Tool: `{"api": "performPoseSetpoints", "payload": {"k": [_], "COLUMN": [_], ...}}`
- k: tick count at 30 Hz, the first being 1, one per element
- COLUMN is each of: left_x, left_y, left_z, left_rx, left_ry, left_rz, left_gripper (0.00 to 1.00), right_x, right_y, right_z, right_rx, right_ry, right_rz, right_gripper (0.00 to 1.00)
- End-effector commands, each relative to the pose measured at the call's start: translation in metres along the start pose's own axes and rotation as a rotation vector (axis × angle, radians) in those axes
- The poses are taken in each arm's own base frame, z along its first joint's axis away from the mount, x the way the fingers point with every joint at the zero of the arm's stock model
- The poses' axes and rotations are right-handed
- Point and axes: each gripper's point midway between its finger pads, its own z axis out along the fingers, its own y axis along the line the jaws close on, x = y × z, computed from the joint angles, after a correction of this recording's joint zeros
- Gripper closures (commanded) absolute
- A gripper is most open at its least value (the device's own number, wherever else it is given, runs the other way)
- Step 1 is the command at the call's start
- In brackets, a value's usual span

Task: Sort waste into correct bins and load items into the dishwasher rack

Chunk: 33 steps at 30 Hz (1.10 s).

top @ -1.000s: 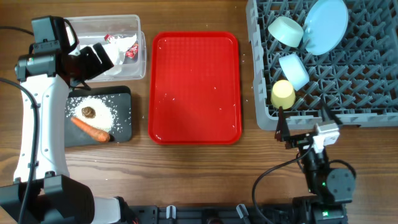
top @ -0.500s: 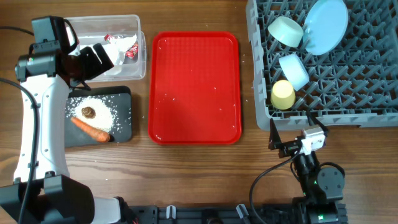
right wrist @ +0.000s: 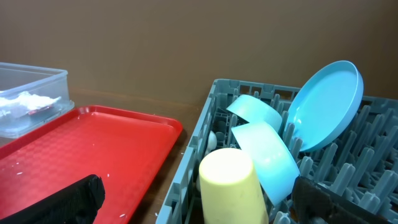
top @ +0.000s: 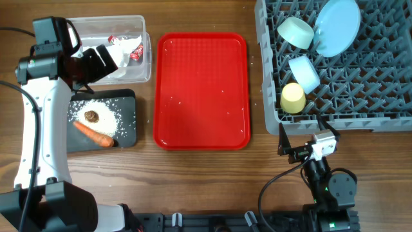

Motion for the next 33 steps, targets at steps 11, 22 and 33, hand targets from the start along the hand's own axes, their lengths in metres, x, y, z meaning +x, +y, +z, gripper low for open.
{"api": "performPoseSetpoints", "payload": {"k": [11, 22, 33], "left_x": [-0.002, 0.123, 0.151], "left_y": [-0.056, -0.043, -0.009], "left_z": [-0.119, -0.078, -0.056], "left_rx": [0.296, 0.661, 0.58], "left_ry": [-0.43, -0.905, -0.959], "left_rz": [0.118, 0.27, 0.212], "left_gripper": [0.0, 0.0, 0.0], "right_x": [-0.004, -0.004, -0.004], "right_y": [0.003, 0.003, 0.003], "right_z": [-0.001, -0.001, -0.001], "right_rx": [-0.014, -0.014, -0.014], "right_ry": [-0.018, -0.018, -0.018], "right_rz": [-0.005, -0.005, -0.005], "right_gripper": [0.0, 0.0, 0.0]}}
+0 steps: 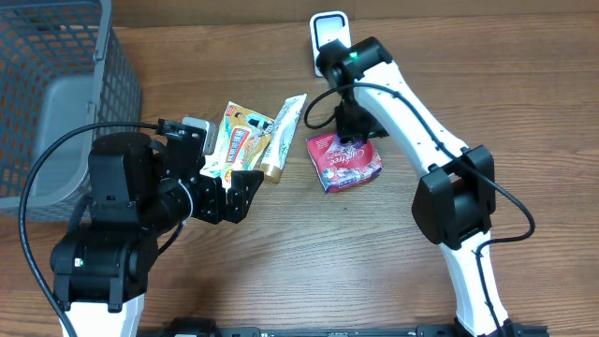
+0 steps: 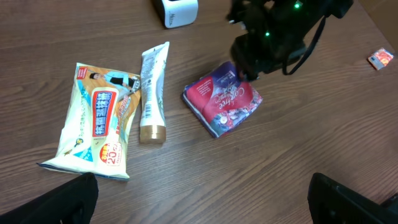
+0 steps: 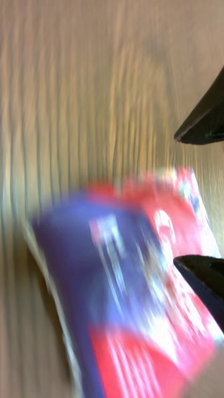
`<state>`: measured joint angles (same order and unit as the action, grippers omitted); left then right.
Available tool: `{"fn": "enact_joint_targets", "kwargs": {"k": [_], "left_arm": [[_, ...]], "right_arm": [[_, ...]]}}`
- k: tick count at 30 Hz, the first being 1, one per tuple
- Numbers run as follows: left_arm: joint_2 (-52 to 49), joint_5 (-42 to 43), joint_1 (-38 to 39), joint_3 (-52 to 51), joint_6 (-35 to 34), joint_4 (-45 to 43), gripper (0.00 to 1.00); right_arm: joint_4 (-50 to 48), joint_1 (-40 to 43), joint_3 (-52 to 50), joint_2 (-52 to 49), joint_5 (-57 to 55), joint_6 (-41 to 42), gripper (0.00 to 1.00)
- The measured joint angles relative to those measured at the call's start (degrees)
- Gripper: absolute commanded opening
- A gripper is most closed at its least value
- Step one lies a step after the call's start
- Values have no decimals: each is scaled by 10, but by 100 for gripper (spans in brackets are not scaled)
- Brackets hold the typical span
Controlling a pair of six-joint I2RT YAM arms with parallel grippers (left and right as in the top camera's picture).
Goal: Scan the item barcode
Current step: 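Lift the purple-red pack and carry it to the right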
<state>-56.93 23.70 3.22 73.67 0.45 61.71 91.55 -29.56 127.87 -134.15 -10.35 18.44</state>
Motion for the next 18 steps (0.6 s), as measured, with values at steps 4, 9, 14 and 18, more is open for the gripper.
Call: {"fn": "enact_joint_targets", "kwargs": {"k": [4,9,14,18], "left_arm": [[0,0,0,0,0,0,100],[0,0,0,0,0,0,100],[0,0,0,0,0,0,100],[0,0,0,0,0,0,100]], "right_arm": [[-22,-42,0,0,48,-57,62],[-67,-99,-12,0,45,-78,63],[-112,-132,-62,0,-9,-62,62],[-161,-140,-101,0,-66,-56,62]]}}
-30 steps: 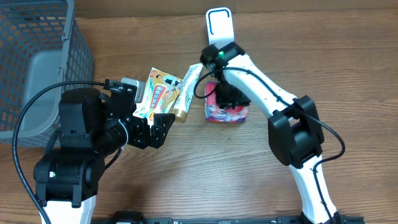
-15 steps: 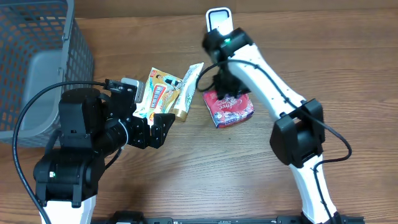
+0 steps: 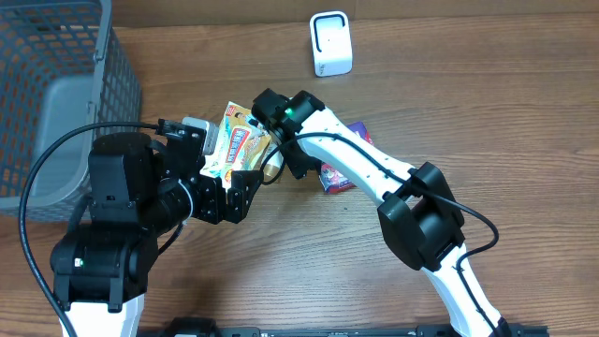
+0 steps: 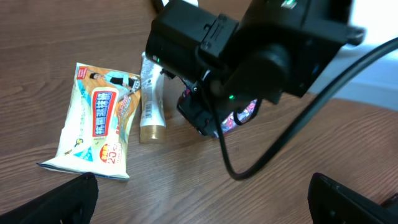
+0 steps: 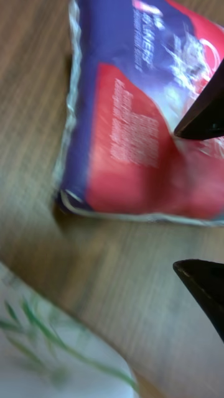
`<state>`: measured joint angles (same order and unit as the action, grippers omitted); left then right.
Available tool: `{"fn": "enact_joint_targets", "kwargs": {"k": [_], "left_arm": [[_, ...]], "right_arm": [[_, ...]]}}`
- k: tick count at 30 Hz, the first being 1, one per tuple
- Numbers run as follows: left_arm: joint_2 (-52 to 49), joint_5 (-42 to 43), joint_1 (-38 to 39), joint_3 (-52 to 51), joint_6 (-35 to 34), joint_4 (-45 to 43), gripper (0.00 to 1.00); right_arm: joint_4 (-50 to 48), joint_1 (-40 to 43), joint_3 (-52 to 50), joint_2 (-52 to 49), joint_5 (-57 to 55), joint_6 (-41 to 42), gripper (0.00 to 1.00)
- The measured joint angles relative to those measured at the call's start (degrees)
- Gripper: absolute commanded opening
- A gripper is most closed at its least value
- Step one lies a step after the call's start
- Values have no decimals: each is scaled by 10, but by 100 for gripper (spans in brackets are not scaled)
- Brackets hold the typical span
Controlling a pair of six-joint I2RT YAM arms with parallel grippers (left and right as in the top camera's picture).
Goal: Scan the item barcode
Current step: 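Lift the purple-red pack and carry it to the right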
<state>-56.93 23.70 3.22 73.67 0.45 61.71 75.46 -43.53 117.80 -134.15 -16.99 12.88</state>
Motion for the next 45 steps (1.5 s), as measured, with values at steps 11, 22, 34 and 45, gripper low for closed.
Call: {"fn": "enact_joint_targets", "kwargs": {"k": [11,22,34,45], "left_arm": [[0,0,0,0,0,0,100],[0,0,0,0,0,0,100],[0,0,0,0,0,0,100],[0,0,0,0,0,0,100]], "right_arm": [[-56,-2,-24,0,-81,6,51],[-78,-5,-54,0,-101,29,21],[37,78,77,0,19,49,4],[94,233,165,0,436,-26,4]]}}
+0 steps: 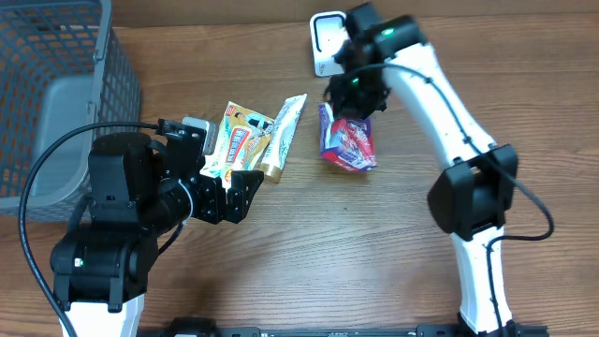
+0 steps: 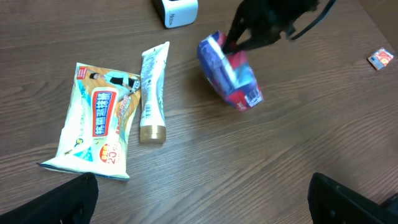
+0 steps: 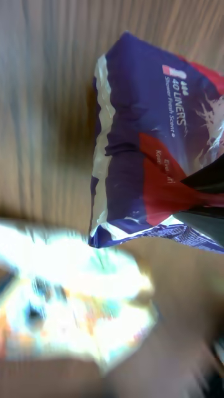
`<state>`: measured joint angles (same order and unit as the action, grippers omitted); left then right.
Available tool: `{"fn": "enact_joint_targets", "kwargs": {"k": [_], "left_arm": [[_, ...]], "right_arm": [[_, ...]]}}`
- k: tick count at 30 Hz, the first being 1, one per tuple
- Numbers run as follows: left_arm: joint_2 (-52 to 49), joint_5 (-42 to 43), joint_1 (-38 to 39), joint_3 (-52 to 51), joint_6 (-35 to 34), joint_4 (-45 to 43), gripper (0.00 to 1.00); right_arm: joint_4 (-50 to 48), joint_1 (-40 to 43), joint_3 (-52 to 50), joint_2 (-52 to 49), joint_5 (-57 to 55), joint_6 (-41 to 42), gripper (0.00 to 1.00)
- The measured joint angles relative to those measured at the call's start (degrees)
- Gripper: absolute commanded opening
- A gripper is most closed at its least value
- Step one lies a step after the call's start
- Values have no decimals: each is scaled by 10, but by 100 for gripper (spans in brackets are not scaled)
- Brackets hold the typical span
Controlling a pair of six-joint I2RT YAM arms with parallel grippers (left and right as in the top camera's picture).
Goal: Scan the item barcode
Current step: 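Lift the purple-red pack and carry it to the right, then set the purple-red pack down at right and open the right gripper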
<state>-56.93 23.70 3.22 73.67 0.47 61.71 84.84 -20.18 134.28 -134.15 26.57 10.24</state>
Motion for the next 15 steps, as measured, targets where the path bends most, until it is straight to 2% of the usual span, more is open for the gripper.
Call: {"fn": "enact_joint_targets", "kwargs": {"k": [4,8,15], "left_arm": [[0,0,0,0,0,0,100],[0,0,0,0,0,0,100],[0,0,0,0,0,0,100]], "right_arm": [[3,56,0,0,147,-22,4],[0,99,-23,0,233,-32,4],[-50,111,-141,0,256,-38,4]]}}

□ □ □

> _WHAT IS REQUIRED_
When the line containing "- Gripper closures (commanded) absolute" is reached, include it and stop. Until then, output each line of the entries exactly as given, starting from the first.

> _EXERCISE RESULT_
Tool: `{"api": "performPoseSetpoints", "payload": {"k": [_], "COLUMN": [_], ...}}`
- k: tick count at 30 Hz, the first being 1, one per element
- COLUMN is each of: left_x, left_y, left_z, left_rx, left_ry, left_rz, left_gripper (0.00 to 1.00), right_x, right_y, right_z, right_rx, right_ry, right_rz, right_gripper (0.00 to 1.00)
- End-effector commands, each relative to the pose measured at the call's start: translation in metres along the start pose's own axes and rotation as a rotation vector (axis × angle, radians) in those axes
- The poses are taken in each arm's own base frame, z along its first joint's axis away from the mount, x the way the fingers point with every joint at the zero of the arm's stock model
- The poses' axes and rotations are right-handed
- Point and axes: each gripper's point midway between its finger pads, its own z axis out along the fingers, its own y axis along the line the jaws close on, x = y × z, computed from the joint angles, after a correction of this recording's joint zeros
- Gripper closures (commanded) absolute

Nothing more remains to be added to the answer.